> **Your task**: An exact copy of the lines from the top of the data through the line with "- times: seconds" is what you should give, with no pictures in it.

.....

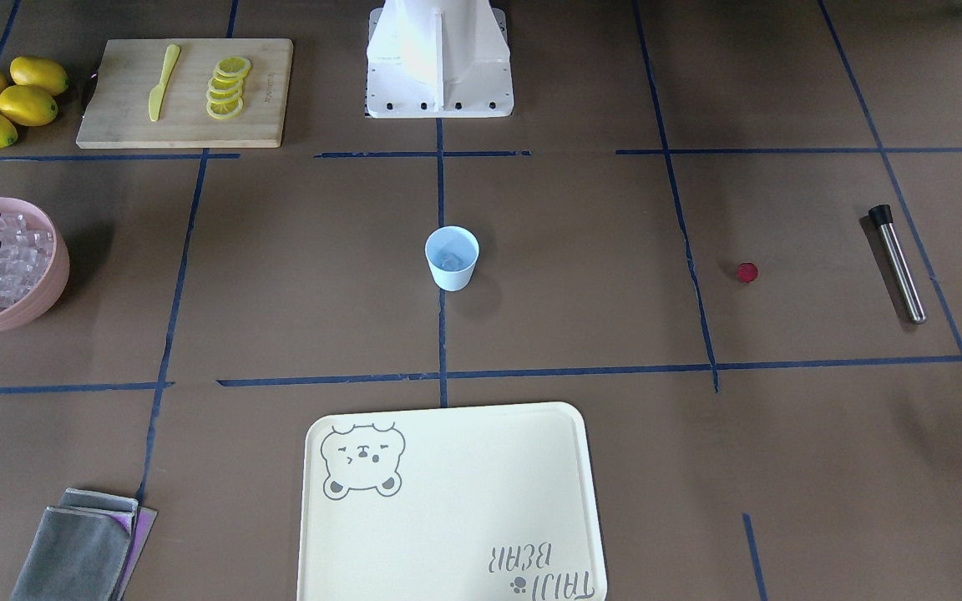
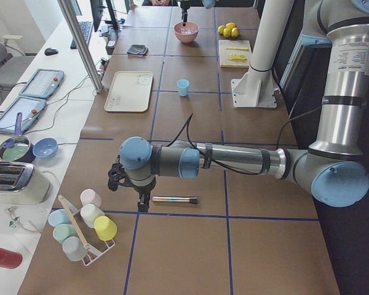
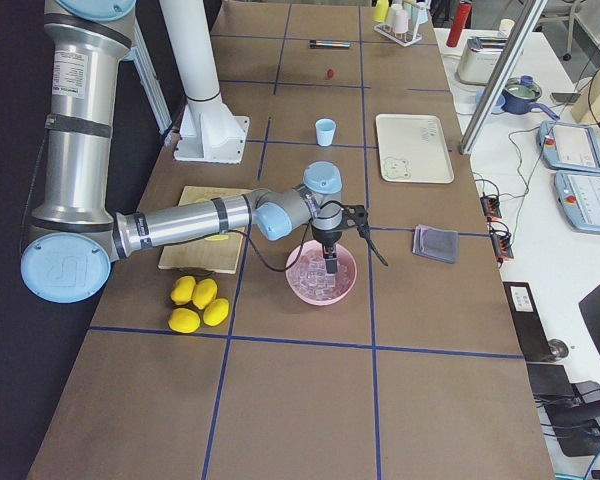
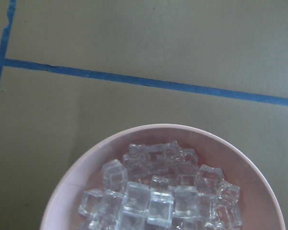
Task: Mash ice and strawberries in cup
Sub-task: 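Lower the right gripper into the bowl and grasp a third ice cube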
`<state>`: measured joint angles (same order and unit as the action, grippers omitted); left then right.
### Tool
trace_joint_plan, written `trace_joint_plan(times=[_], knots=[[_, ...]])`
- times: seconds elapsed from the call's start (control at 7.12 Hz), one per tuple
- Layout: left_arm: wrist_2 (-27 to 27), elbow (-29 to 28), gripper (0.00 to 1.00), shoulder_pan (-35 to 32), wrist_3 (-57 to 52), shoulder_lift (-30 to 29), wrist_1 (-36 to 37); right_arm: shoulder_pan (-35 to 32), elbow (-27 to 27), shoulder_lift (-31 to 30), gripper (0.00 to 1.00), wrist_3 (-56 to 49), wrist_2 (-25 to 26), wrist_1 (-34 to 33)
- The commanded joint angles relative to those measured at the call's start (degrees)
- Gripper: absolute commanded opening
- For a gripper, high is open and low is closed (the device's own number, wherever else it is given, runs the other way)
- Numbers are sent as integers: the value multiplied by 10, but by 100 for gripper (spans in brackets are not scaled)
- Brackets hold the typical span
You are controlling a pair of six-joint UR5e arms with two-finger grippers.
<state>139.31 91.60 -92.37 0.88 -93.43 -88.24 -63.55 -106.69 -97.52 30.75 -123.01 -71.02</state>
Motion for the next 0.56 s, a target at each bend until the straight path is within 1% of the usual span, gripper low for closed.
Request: trace_joint_plan(times=[0.0, 0.14, 0.28, 0.42], knots=[[0, 2, 100, 0, 0, -1, 0, 3, 30, 3, 99, -1, 0, 3], [0, 3, 100, 0, 1, -1, 0, 6, 32, 10, 98, -2, 0, 3], [0, 5, 100, 0, 1, -1, 0, 8, 44, 26, 93, -2, -2, 3], [0, 6, 100, 0, 1, -1, 0, 12, 46, 29, 88, -2, -3, 3]])
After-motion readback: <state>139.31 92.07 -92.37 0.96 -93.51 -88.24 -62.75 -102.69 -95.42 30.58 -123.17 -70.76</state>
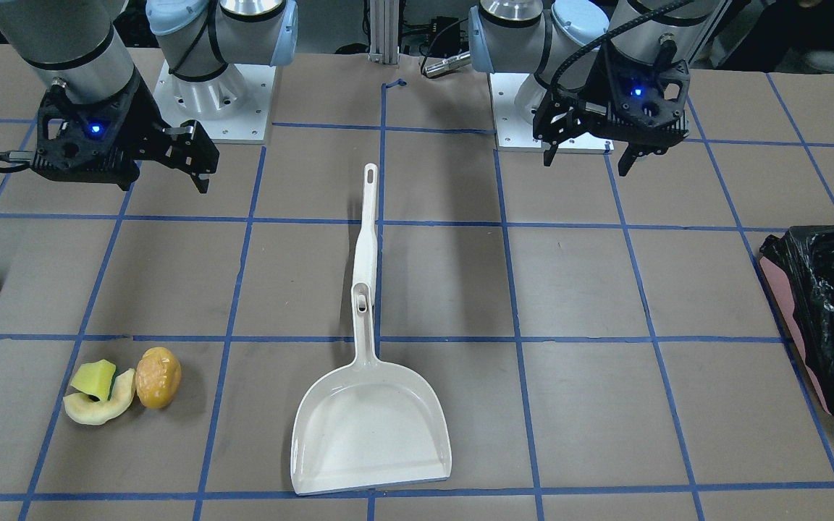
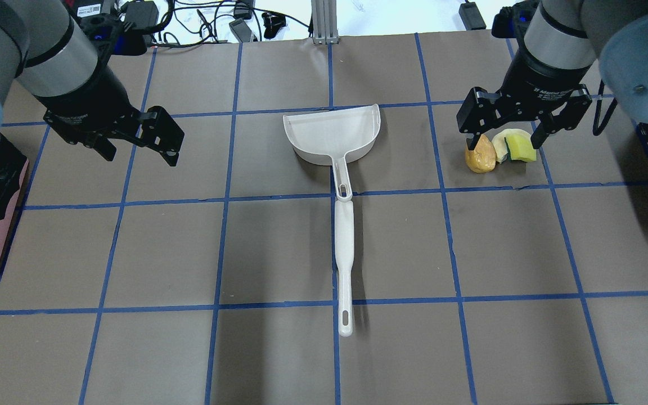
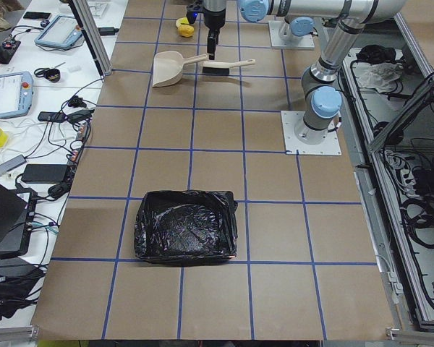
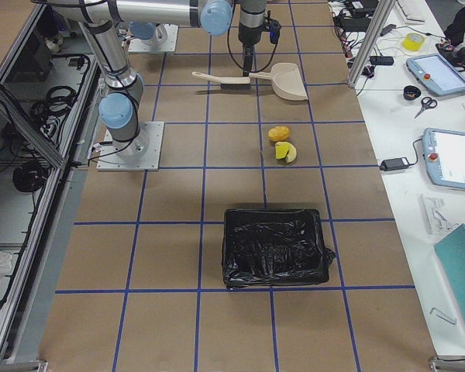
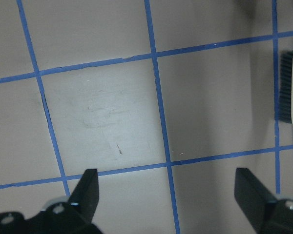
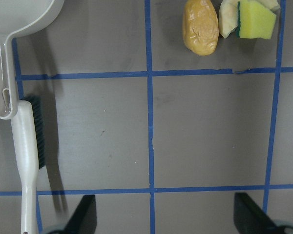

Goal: Sweep and dump trash in nearest bin
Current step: 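Move the right gripper toward the white dustpan handle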

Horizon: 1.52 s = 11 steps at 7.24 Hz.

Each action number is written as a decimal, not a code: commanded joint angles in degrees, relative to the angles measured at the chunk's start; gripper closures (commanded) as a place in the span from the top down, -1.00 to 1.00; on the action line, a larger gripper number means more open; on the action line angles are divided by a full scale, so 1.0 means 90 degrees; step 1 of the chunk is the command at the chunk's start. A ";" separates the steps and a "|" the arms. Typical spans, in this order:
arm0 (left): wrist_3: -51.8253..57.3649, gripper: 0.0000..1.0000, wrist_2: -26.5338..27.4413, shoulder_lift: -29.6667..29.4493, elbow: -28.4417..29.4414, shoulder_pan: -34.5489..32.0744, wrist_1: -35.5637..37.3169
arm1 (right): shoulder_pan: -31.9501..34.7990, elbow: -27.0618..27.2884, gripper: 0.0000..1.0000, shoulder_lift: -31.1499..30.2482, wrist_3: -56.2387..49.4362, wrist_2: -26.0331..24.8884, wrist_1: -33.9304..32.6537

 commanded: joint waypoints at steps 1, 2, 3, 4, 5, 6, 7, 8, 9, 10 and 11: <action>0.0002 1.00 0.0008 0.0001 0.0006 -0.0016 -0.0003 | 0.0000 -0.0060 1.00 -0.0124 0.0001 -0.0058 0.0015; 0.0011 1.00 0.0008 -0.0009 0.0006 -0.0007 -0.0003 | 0.0000 -0.0051 1.00 -0.0144 0.0011 -0.0068 0.0005; 0.0060 1.00 0.0008 -0.0019 0.0006 0.0003 -0.0003 | 0.0000 -0.0061 1.00 -0.0145 0.0001 -0.0068 -0.0014; 0.0060 1.00 0.0008 -0.0019 -0.0004 0.0003 -0.0003 | 0.0000 -0.0061 1.00 -0.0203 0.0001 0.0019 -0.0073; 0.0089 1.00 0.0027 -0.0028 0.0006 0.0032 0.0016 | 0.0000 -0.0042 1.00 -0.0232 0.0001 0.0068 -0.0093; 0.0089 1.00 0.0027 -0.0028 0.0006 0.0013 -0.0003 | 0.0000 -0.0051 1.00 -0.0232 0.0040 0.0069 -0.0122; 0.0089 1.00 0.0027 -0.0048 0.0006 0.0013 0.0007 | 0.0000 -0.0051 1.00 -0.0232 0.0069 0.0078 -0.0132; 0.0089 1.00 0.0008 -0.0116 0.0006 0.0042 0.0007 | 0.0000 -0.0061 1.00 -0.0242 0.0118 0.0078 -0.0142; 0.0099 1.00 -0.0002 -0.0165 -0.0052 0.0033 0.0036 | 0.0000 -0.0061 1.00 -0.0233 0.0128 0.0069 -0.0142; 0.0099 1.00 0.0008 -0.0117 -0.0150 0.0033 0.0104 | 0.0000 -0.0032 1.00 -0.0232 0.0118 0.0156 -0.0142; 0.0089 1.00 0.0027 -0.0039 -0.0150 0.0023 0.0085 | 0.0000 -0.0051 1.00 -0.0232 0.0128 0.0350 -0.0132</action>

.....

> **Written reply**:
Task: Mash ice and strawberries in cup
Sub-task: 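Lower the right gripper into the bowl and grasp a third ice cube
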`<state>`: measured joint angles (same order and unit as the action, grippers omitted); left then right.
### Tool
trace_joint_plan, written `trace_joint_plan(times=[_], knots=[[_, ...]])`
- times: seconds elapsed from the call's start (control at 7.12 Hz), one per tuple

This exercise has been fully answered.